= Kunangudi Masthan Sahib =

Tamil Qadriyya Sufi

Kunangudi Masthan Sahib (1792–1838) was a Tamil Qadiriyya Sufi poet and composer. His songs remain popular today, especially in the Gaana music of Chennai.

== Early life ==
Masthan Sahib was Born at Kunangudi near Thondi in Ramanathapuram district, he was named Sultan Abdul Kadir Sahib at birth his parents Nainar Mohamed Sahib and Fathima bivi were Wealthy Rowther parents but the son chose to give it all up, seeking the supreme truth. He became a Sufi, taking to the Qadariya order. His love for God he expressed in the form of songs. To him, God was the beloved and in some of the songs, in keeping with the Sufi tradition. Eventually he gave up a worldly life and became an ascetic and mystic, wandering from place to place, living in forests, and eventually settling in Chennai.

== Family background ==
He was the grandson of the Tamil poet Minna Noor-ud-din, who sang 'பொன்னரிய மாலை' (Ponnariya Malai). Minna Noor-ud-din's father was Peer Rowther, and his grandfather was Meeran Kani Annaviyar (Meeran Kani Rowther), who sang 'அரக்கான் மாலைச் சுருக்கம்' (Arakkan Maalai Surukkam). Annaviyar's father, Seiku Nainar Rowther (Kananavirayar - கனகவிராயர்), was also a Tamil poet. Mastan Sahib's family was an aristocratic poetic family.

== Life ==

At the Tirupparankunram shrine, Masthan Sahib is said to have experienced as profound mystical awakening while undergoing chilla, a forty-day period of secluded meditation. His major verse collection, the Masthan Saheb Padalgal, deals with the power of this shrine.

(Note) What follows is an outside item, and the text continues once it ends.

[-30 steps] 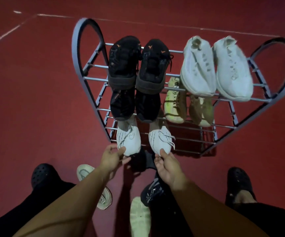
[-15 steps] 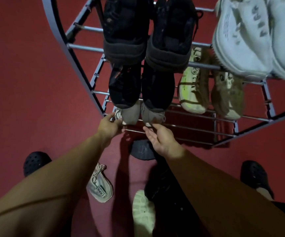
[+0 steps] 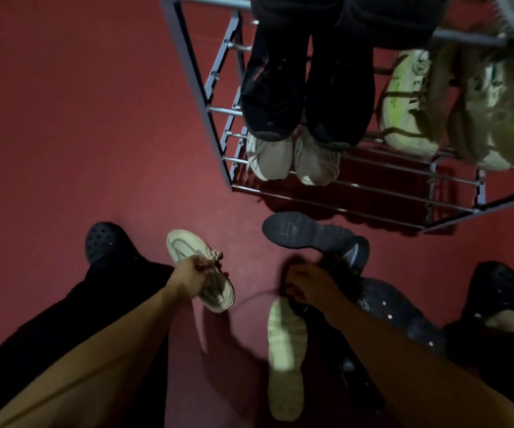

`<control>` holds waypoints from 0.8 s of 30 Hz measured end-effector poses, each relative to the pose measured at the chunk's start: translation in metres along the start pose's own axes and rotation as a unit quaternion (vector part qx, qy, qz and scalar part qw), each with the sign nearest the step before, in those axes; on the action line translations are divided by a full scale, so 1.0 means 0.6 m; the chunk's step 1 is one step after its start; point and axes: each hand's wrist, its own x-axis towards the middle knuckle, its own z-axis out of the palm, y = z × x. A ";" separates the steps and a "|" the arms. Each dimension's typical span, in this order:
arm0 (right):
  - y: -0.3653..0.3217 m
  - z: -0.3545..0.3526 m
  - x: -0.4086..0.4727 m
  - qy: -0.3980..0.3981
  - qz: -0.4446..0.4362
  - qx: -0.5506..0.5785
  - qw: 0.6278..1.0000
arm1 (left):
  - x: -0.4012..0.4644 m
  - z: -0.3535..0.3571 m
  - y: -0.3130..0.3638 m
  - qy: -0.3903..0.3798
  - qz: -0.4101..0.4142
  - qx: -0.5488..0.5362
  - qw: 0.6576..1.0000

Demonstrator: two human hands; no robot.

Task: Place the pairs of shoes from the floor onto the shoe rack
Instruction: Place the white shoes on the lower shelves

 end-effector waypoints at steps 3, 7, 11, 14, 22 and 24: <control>0.072 0.016 0.002 0.010 0.042 -0.004 0.999 | -0.007 0.024 -0.060 -0.044 0.017 0.073 0.996; 0.122 0.028 -0.003 -0.012 0.077 -0.001 0.997 | 0.011 0.048 -0.103 -0.012 0.010 0.187 0.982; 0.134 0.034 0.003 -0.015 0.080 -0.007 0.997 | 0.014 0.053 -0.119 -0.020 0.110 0.363 0.925; 0.150 0.023 0.009 0.022 0.098 -0.071 0.992 | 0.018 0.058 -0.125 -0.029 0.142 0.408 0.901; 0.262 0.036 -0.004 0.093 0.172 -0.071 0.978 | -0.023 0.056 -0.123 0.003 0.143 0.206 0.968; 0.288 0.047 0.003 0.099 0.179 -0.059 0.977 | -0.035 0.059 -0.126 -0.001 0.113 0.143 0.983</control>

Masthan Sahib taught his many disciples by composing around one hundred devotional and philosophical poems, totaling some 5000 lines. Many of them were modeled on the work of kirtan composers and hymn writers like Thayumanavar. Masthan Sahib's work has been described as having "pathos and feeling" equal to Thayumanavar, but with simple and colloquial language that was sometimes crude or obscene. Masthan Sahib was also influenced by the works of Tamil siddhars (tantric adepts).

In the second half of the nineteenth century, Aiyacami Mutaliyar composed a praise-poem on Masthan Sahib entitled Kunankutiyar Patirruppattantati. Twentieth-century veena player V.S. Gomathisankara Iyer set his songs to Carnatic tunes, making them suitable for concert play. An album of his works sung by notable Gaana singer Mylai Venu, was released by India's National Folklore Support Center in 2008.

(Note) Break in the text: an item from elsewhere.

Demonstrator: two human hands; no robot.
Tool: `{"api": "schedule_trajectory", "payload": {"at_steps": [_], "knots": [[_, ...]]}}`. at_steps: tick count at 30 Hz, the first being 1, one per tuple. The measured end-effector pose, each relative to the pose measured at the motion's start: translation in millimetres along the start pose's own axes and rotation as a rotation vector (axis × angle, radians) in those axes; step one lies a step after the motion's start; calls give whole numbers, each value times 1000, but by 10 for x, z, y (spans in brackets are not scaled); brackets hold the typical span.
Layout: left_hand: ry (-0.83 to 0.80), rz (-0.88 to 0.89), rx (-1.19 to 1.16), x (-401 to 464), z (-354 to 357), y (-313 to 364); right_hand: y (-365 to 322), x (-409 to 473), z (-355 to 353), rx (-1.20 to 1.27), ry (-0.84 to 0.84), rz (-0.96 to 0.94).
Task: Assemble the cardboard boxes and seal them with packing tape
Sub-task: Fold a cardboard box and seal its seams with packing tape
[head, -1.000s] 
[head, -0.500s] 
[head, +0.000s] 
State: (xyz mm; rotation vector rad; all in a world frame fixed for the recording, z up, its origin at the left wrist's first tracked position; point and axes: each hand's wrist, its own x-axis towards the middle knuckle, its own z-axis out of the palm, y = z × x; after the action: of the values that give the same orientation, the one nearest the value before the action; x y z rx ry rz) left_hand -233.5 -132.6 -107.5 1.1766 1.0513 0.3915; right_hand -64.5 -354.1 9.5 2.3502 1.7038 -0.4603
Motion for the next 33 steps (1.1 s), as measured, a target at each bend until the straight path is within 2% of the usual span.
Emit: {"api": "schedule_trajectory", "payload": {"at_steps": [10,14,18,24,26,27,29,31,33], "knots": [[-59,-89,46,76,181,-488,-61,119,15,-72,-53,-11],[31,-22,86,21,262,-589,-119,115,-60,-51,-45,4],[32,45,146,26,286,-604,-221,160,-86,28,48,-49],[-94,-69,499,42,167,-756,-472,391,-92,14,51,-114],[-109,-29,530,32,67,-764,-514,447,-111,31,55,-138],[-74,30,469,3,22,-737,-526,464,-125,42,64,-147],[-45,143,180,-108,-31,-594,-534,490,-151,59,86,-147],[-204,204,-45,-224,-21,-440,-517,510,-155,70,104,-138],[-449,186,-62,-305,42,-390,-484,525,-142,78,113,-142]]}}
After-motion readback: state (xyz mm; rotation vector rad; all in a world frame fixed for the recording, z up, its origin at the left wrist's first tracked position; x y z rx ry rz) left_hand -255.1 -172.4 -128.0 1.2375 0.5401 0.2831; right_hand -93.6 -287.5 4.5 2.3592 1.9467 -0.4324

His dargah in Chennai still attracts pilgrims and visitors. It is constructed with an architectural style influenced by Hindu temples. Most notably, it has a mandapam (ceremonial hall or platform) resembling those in Tamil temples. That he fused influences from Hindu singers with Sufi Muslim asceticism and teachings suggests his religiosity was syncretic, combining many strands of Tamil spirituality. Also buried at his dargah are four of his disciples - Pulavar Nayagangal (Sheikh Abdul Qadir), Qadir Mastan Sahib, Madhar Bibi and Ibrahim Sahib.

The locals of North Chennai, where he spent his last years, referred to him as Tondiar ("someone from Thondi"). So the neighborhood of Chennai where he lived became known as Tondiarpet.